Under this line are the records; write out word for word the part that begins at the line containing "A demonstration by" and ends at the line containing "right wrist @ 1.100", and no more.

======== Input data

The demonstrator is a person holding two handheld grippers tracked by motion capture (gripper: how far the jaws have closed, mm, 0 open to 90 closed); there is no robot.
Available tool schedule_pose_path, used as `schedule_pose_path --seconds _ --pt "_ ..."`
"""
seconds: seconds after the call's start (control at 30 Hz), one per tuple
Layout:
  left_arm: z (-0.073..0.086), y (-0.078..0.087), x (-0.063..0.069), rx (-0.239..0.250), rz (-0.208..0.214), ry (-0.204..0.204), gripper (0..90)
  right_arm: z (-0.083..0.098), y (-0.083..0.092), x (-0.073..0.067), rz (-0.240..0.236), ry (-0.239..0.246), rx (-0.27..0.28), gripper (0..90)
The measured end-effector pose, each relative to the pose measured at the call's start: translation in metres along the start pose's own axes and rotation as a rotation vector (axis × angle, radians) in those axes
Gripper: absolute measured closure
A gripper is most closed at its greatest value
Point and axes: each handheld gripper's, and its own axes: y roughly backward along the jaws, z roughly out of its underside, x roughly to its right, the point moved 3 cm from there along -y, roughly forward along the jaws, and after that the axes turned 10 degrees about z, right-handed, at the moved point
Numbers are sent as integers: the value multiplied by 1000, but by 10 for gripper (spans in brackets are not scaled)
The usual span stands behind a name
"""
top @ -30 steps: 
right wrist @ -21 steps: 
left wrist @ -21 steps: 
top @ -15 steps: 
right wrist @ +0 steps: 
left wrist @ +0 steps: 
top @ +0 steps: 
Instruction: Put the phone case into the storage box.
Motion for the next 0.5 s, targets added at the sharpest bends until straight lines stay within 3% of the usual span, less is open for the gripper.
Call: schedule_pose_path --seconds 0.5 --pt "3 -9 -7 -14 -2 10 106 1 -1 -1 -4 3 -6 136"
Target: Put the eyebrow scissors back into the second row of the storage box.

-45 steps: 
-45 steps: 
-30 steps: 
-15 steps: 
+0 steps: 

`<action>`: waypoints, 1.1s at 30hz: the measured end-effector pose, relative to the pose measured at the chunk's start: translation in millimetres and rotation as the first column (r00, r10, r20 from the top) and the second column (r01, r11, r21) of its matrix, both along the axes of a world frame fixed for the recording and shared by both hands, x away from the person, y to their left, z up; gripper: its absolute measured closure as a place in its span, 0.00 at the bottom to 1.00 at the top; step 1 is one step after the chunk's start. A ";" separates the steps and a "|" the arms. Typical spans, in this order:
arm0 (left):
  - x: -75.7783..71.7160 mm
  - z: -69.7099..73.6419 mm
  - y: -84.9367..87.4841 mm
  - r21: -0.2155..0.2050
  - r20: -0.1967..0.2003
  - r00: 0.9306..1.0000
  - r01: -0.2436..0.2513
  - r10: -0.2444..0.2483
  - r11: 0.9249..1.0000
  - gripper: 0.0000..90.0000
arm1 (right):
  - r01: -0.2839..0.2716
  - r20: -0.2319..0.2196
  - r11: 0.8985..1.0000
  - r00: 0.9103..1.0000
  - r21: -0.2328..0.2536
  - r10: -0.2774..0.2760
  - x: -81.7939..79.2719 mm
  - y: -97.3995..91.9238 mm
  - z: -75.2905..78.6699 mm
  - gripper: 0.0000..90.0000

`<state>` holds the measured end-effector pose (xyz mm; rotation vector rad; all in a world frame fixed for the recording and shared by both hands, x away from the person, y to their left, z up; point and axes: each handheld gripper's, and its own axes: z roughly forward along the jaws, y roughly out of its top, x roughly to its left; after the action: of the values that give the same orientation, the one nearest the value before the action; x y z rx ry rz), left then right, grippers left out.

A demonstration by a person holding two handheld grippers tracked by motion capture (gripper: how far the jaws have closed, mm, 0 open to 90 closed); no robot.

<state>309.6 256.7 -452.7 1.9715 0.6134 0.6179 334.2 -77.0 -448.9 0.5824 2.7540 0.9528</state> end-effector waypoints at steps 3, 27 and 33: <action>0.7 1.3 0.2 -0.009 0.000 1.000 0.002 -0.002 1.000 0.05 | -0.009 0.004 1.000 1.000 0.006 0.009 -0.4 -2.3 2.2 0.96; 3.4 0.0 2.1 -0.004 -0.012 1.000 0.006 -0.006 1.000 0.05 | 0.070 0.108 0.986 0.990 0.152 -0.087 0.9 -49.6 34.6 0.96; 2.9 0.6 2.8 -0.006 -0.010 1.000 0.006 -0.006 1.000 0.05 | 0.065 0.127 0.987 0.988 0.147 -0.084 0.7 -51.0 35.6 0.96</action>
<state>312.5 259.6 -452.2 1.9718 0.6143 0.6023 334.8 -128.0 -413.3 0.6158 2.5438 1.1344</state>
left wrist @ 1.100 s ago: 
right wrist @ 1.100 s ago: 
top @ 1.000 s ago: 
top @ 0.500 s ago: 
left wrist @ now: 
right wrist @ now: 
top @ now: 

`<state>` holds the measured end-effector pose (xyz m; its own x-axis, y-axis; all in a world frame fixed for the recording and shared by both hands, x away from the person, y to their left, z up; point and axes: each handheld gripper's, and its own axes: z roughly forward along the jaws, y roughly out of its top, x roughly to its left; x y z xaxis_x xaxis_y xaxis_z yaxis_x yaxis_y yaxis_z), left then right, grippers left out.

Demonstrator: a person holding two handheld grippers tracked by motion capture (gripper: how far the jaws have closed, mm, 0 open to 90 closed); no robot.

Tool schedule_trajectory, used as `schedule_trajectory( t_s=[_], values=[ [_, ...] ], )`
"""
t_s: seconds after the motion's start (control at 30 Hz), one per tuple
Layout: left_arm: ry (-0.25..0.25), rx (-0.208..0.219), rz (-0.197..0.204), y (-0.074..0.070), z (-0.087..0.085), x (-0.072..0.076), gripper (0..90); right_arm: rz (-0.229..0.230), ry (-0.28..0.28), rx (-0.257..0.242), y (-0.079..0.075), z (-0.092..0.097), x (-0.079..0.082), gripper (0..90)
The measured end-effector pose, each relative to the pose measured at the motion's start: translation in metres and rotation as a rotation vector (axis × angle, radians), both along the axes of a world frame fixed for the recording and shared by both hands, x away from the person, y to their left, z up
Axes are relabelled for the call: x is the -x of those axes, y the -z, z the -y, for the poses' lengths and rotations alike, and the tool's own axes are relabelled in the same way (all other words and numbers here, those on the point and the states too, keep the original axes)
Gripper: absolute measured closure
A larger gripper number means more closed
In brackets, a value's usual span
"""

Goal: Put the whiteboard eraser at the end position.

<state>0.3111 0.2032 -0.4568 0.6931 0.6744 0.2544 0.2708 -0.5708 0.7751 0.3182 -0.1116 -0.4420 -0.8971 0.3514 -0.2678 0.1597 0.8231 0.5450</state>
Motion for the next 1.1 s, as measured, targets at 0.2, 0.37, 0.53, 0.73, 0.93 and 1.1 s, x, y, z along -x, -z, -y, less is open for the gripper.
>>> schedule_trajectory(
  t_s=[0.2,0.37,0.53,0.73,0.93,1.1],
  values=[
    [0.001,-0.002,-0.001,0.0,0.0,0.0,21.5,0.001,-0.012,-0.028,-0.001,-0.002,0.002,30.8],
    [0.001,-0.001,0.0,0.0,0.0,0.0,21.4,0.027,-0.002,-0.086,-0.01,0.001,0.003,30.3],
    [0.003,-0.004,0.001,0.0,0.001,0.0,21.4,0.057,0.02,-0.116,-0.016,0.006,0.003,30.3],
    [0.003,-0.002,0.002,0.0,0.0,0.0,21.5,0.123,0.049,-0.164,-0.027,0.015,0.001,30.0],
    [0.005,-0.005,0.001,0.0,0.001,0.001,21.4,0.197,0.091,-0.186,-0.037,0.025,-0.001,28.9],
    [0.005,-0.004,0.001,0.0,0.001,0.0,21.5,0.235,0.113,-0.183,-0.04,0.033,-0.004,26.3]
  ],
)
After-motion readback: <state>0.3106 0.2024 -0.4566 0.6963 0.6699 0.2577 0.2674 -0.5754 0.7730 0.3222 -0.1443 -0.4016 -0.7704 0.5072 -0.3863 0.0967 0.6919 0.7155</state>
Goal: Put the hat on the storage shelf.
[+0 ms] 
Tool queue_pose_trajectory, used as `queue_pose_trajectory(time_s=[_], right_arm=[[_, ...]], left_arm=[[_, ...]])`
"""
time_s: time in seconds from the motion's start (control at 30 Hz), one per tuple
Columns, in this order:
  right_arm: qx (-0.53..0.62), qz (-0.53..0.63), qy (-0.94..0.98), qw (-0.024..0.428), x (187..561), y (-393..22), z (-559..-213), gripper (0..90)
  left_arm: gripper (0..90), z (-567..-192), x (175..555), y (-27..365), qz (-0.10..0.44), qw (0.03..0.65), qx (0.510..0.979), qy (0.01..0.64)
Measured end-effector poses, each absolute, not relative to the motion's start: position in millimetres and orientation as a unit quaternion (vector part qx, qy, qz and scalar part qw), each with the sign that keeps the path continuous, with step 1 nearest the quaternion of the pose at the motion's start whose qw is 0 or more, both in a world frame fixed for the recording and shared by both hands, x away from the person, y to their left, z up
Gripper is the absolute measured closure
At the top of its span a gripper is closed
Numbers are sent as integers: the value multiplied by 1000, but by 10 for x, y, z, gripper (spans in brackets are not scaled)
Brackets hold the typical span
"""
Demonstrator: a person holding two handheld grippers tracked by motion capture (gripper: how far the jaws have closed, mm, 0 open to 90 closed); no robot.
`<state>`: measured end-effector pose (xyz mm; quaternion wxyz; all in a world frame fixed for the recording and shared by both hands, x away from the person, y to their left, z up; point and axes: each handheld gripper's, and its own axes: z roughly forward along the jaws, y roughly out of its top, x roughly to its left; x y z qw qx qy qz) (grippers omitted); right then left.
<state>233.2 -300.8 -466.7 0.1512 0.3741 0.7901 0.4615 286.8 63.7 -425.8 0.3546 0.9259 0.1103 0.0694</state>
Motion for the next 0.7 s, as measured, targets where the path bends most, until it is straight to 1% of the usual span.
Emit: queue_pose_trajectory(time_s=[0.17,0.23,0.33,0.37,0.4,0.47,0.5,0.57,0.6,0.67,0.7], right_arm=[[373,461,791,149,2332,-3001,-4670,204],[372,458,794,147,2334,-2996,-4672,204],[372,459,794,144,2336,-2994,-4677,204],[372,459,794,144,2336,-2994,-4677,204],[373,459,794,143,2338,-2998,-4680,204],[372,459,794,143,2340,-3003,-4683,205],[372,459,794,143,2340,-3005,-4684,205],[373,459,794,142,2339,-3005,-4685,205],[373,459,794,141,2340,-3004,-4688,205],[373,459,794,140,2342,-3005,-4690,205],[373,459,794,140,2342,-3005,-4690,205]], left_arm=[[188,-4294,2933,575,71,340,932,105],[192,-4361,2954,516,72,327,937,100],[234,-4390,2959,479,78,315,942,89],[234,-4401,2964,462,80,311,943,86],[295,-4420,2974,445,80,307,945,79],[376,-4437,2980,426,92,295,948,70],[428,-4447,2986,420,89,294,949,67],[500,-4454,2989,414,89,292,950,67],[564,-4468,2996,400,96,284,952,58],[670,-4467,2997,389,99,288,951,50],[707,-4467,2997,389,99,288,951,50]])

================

- Answer to this exercise -
A demonstration by a person holding two handheld grippers tracked by motion capture (gripper: how far the jaws have closed, mm, 0 open to 90 closed); no robot.

<state>309.6 256.7 -452.7 1.9715 0.6134 0.6179 334.2 -77.0 -448.9 0.5824 2.7540 0.9528</state> end-effector waypoints at steps 3, 27 and 33: <action>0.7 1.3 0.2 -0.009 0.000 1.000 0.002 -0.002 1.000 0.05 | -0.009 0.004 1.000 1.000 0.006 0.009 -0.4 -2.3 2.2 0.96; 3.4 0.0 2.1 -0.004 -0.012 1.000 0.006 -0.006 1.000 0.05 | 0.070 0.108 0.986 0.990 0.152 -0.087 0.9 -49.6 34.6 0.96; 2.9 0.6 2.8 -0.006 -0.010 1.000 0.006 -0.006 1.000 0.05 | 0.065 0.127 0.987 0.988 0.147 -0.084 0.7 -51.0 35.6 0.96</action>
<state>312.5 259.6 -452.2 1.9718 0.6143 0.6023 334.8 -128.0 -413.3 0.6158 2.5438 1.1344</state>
left wrist @ 1.100 s ago: 
right wrist @ 1.100 s ago: 

What was requested is fully covered by this answer.